▶ [AIM OF THE EXERCISE] From the data below, retype exactly the lines starting with the one that contains "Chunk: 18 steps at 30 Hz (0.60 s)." and ending with the one that contains "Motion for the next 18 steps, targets", both included.

# # # # #

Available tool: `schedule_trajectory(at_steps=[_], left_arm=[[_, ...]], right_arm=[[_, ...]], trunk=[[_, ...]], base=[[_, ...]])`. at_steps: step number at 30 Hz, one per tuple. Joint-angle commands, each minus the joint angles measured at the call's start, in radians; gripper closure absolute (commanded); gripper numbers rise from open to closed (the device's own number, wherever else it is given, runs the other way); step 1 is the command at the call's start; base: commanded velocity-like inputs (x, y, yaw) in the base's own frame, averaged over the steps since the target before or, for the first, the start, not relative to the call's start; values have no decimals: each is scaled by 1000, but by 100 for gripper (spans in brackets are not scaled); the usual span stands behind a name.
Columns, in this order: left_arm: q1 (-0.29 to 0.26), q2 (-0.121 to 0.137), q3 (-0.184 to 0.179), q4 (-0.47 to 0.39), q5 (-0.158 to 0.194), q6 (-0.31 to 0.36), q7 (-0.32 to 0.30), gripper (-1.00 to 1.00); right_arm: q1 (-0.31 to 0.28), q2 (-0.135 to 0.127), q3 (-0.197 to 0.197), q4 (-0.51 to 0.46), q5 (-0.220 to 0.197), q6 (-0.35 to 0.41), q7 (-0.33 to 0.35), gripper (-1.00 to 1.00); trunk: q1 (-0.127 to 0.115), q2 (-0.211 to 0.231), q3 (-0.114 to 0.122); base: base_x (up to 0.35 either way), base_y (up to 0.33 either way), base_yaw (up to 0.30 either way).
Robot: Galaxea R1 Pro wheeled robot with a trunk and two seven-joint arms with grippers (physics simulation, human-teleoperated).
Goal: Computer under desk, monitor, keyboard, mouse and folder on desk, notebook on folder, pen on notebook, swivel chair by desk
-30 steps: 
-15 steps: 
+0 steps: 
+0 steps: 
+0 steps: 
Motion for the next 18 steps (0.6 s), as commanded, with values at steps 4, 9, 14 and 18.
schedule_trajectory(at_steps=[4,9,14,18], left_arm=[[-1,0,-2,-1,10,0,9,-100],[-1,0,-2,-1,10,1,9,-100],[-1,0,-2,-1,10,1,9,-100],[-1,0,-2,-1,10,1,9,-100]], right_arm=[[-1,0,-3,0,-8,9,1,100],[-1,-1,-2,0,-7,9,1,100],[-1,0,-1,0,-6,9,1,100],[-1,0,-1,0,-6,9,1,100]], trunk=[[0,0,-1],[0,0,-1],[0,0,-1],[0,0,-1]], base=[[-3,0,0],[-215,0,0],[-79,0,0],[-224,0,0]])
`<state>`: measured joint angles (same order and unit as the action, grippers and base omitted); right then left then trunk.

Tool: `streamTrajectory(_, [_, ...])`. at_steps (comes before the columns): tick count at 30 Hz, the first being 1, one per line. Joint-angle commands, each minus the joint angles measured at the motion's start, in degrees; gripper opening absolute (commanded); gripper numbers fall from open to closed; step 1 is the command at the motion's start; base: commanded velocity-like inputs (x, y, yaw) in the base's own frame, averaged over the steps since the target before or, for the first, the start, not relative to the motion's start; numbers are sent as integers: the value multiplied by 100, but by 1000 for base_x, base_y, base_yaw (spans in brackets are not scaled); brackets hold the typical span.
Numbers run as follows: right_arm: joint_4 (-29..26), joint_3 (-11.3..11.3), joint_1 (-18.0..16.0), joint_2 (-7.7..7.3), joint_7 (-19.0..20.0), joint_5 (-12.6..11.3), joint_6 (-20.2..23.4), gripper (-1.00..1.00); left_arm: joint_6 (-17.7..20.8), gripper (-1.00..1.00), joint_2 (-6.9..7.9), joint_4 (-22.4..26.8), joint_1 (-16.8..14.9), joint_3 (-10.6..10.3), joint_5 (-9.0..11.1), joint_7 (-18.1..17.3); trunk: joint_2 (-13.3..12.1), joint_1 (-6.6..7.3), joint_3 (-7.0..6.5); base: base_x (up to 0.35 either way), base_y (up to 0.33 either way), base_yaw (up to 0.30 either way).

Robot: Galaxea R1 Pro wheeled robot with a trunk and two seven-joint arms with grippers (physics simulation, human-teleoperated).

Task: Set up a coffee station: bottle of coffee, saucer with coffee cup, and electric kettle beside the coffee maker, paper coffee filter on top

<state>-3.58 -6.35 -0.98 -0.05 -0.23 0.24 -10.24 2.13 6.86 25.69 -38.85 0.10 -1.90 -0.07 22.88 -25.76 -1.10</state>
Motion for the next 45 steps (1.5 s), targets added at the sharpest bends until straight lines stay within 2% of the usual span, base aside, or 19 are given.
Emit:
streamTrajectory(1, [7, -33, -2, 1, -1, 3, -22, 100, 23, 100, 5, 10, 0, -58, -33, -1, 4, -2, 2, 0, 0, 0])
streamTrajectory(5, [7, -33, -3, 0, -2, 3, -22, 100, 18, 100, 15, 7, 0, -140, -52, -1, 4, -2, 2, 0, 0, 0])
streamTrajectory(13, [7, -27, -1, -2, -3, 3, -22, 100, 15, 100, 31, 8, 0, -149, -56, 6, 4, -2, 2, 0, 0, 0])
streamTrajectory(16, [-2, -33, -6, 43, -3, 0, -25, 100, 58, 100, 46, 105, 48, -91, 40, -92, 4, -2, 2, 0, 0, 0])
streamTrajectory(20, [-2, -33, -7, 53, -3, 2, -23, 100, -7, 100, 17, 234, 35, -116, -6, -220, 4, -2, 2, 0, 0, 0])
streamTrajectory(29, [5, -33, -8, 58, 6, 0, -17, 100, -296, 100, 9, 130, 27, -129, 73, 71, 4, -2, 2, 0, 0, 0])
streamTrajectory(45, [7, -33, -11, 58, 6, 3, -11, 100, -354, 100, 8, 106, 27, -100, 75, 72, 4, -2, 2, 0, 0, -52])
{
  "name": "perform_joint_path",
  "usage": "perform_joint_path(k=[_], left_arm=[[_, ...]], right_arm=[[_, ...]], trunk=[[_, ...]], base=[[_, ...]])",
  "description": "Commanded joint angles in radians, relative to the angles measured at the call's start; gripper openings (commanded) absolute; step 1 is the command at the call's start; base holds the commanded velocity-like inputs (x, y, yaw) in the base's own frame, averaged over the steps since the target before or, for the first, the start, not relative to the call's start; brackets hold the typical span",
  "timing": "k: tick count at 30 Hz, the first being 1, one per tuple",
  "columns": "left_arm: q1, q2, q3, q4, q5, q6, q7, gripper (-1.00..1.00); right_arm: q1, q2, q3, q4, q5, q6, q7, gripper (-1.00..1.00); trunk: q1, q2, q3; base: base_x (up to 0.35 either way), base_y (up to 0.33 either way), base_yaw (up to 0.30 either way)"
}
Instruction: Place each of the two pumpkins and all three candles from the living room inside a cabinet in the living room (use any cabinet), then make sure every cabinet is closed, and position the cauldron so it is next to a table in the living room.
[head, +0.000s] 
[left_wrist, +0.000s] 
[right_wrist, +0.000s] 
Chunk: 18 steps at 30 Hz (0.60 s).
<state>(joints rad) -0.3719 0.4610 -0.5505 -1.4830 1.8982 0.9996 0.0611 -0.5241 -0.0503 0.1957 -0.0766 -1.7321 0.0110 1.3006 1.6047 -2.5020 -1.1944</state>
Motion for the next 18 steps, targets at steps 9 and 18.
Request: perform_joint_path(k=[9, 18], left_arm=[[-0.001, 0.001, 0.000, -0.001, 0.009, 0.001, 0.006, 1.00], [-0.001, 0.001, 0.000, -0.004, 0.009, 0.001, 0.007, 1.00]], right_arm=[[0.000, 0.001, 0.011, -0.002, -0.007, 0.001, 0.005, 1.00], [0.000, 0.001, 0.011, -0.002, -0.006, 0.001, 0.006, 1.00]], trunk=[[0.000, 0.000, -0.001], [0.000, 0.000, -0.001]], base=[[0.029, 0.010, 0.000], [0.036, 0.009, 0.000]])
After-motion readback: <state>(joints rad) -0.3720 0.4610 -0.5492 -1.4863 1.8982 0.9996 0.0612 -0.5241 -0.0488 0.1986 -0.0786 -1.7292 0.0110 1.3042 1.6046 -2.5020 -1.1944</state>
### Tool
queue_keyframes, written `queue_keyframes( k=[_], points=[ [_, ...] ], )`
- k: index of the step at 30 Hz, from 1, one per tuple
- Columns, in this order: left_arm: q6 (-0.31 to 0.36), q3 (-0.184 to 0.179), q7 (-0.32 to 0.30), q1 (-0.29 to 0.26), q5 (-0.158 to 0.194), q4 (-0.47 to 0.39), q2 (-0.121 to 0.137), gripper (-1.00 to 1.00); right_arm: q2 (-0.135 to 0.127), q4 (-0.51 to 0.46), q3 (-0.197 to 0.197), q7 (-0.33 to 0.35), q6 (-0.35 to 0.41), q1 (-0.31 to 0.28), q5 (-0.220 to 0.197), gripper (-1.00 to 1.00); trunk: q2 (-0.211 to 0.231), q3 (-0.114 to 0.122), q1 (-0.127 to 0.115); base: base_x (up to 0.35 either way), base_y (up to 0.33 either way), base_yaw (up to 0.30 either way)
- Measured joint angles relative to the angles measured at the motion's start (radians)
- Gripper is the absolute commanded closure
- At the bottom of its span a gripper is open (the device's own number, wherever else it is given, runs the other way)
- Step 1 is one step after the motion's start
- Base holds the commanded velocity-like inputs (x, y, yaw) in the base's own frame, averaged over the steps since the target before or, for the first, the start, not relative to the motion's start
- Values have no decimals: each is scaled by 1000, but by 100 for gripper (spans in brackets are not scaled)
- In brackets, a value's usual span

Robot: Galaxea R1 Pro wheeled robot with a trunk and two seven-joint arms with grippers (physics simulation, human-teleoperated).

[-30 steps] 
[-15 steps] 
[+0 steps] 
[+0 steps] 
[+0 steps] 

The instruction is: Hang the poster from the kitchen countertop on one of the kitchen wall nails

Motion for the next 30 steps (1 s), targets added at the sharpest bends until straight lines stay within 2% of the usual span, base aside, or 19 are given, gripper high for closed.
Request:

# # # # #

▶ [SOLUTION FOR THIS PROBLEM]
Chunk: 18 steps at 30 Hz (0.60 s).
<state>(joints rad) -0.3719 0.4610 -0.5505 -1.4830 1.8982 0.9996 0.0611 -0.5241 -0.0503 0.1957 -0.0766 -1.7321 0.0110 1.3006 1.6047 -2.5020 -1.1944</state>
Motion for the next 18 steps, targets at steps 9 and 18.

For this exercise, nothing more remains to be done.